- Location: USS Mahan, Naval Station Norfolk, Virginia
- Date: March 24, 2014 11:20 p.m
- Deaths: 2 (including the perpetrator)
- Injured: 1

= Norfolk Navy Station shooting =

2014 shooting attack in Virginia, U.S.

The Norfolk Navy Station shooting took place at Navy Pier 1, located within the larger Naval Station Norfolk in Virginia, at approximately 11:20 at night on March 24, 2014. Jeffery Tyrone Savage, a 35-year-old civilian truck driver, drove his 2002 Freightliner near the pier and boarded the USS Mahan, a guided-missile destroyer. Savage was unarmed, but disarmed the sailor guarding the ship and used her weapon to shoot Petty Officer Mark Mayo, who intervened, fatally injuring him. Savage was later killed in a shootout with Navy security forces. Mayo was chief of the guard of the ship.
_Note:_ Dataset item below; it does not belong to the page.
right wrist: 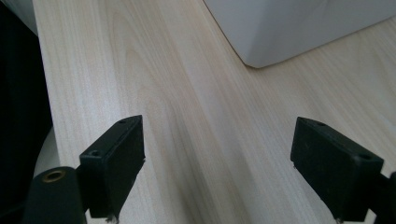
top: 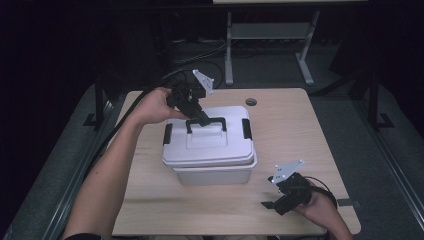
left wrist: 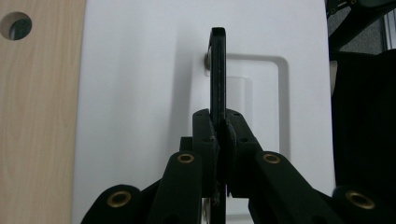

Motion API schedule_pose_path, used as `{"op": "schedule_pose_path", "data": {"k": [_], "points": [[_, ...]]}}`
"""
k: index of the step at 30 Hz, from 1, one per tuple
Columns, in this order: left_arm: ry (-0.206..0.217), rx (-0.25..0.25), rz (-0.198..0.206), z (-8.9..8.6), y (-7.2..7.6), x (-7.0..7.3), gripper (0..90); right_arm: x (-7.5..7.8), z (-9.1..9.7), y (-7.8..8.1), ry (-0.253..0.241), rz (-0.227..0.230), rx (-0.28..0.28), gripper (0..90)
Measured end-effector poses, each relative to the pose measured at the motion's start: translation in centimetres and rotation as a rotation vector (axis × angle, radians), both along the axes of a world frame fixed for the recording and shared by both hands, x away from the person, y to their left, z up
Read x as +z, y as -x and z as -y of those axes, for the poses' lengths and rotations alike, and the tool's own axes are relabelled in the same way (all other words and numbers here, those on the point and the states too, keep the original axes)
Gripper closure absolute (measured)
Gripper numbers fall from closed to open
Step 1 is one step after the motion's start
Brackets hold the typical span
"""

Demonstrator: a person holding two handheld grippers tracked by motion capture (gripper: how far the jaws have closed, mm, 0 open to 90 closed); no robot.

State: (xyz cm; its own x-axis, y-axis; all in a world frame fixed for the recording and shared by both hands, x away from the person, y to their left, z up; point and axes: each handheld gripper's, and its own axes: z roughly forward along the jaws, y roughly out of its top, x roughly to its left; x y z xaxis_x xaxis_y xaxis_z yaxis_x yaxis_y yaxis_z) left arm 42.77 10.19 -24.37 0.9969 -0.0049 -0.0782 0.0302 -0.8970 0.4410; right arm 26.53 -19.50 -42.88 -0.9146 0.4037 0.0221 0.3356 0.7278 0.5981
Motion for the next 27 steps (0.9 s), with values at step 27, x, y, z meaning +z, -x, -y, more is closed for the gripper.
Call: {"op": "schedule_pose_path", "data": {"k": [27], "points": [[-0.030, 0.000, -0.034, 1.8, -0.5, -2.0, 84.3, 0.4, 0.1, 0.2, -0.001, 0.012, 0.001, 17.2]]}}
The incident was the subject of two investigations, one conducted by the Naval Criminal Investigative Service and the other by a one-star admiral to find out whether security procedures were followed at the base.

The investigation conducted by the admiral Jeffrey Harley found that the Gate 5 personnel were "clearly negligent". It also said that the civilian police that responded to the incident had a "gross lack of procedural compliance, accountability and oversight". Savage was not asked for identification or authorization to enter the base, since the civilian police officer at the gate assumed that Savage was going to make a U-turn. Even after Savage did not turn around, the civilian police officer did not follow protocol and pursue Savage or deploy the base's anti-access control system; he instead returned to check the identification of the next few cars at the gate before telling another civilian police officer about the breach.
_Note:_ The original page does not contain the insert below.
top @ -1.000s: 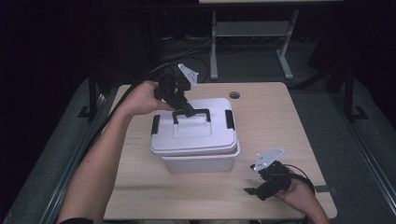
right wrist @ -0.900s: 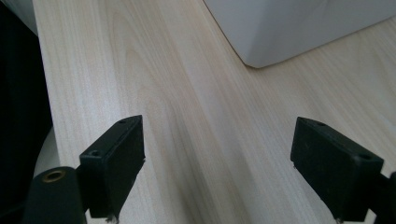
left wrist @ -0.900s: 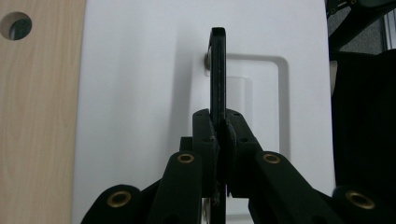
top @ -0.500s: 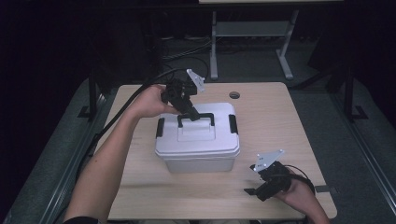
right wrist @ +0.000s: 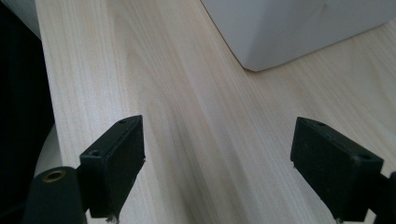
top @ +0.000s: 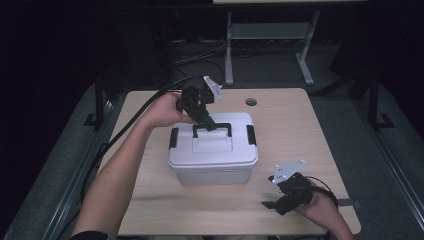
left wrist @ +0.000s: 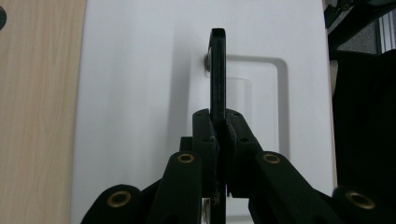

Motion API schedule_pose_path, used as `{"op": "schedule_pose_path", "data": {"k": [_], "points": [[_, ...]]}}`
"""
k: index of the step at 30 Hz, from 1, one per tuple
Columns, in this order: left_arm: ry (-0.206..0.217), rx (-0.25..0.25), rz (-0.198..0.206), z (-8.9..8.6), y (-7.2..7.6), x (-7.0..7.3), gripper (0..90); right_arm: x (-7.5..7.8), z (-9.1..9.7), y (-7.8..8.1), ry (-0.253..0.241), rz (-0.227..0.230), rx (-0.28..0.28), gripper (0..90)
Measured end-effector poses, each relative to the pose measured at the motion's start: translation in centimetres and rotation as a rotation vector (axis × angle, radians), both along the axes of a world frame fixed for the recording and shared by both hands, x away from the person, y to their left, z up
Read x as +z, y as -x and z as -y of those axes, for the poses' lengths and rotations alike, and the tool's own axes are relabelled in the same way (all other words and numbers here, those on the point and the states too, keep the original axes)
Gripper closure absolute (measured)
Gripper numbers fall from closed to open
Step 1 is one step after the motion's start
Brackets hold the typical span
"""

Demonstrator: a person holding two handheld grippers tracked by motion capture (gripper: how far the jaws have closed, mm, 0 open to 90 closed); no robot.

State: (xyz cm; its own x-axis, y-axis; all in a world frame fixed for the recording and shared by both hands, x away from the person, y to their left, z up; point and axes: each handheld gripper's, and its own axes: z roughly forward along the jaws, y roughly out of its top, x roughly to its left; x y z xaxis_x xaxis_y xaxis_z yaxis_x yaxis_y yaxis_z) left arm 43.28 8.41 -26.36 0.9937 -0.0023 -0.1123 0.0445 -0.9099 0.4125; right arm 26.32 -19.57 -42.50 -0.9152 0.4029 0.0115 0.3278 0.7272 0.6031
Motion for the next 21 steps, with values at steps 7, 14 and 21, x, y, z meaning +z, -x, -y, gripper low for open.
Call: {"op": "schedule_pose_path", "data": {"k": [7, 14, 21], "points": [[0.001, 0.007, -0.004, 0.1, -0.2, -0.2, 84.2, -0.2, -0.1, 0.0, 0.005, -0.002, 0.008, 17.2], [-0.015, 0.009, -0.003, 0.4, -0.2, -0.4, 84.2, -0.2, -0.1, -0.1, 0.005, -0.001, 0.012, 17.2], [-0.036, 0.011, -0.011, 0.6, -0.2, -1.1, 84.0, -0.2, -0.2, 0.0, 0.006, -0.008, 0.008, 17.2]]}}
None of the gate guards notified anyone of the unauthorized access to the base. The police officer-in-charge found Savage's idling truck but did not inform Naval Station Norfolk's security, instead going back to Gate 5. The sole Pier 1 Entry Control Point sentry was moving traffic cones to allow the Chief of the Guard duty vehicle to pass, leaving the control point unmanned. The sentry radioed the USS Mahan's quarterdeck to inform them that Savage entered Pier 1 without authorization after he did not comply with her demands to stop and show identification. The Petty Officer of the Watch from whom Savage stole the gun from failed to aim the gun at Savage.

An autopsy found that Savage was under the influence of synthetic marijuana at the time of the shooting. A packet of a "green, leafy substance 'presumed to be marijuana'" was found in one of his pockets. Savage was also suspected to have an undiagnosed mental illness. A person that knew Savage described him as "a loner without any friends who suffered from financial stress, was delusional and could not face reality" in an interview with the Federal Bureau of Investigation.

Mayo was later awarded the Navy and Marine Corps Medal, the Navy and Marines' highest non-combat decoration.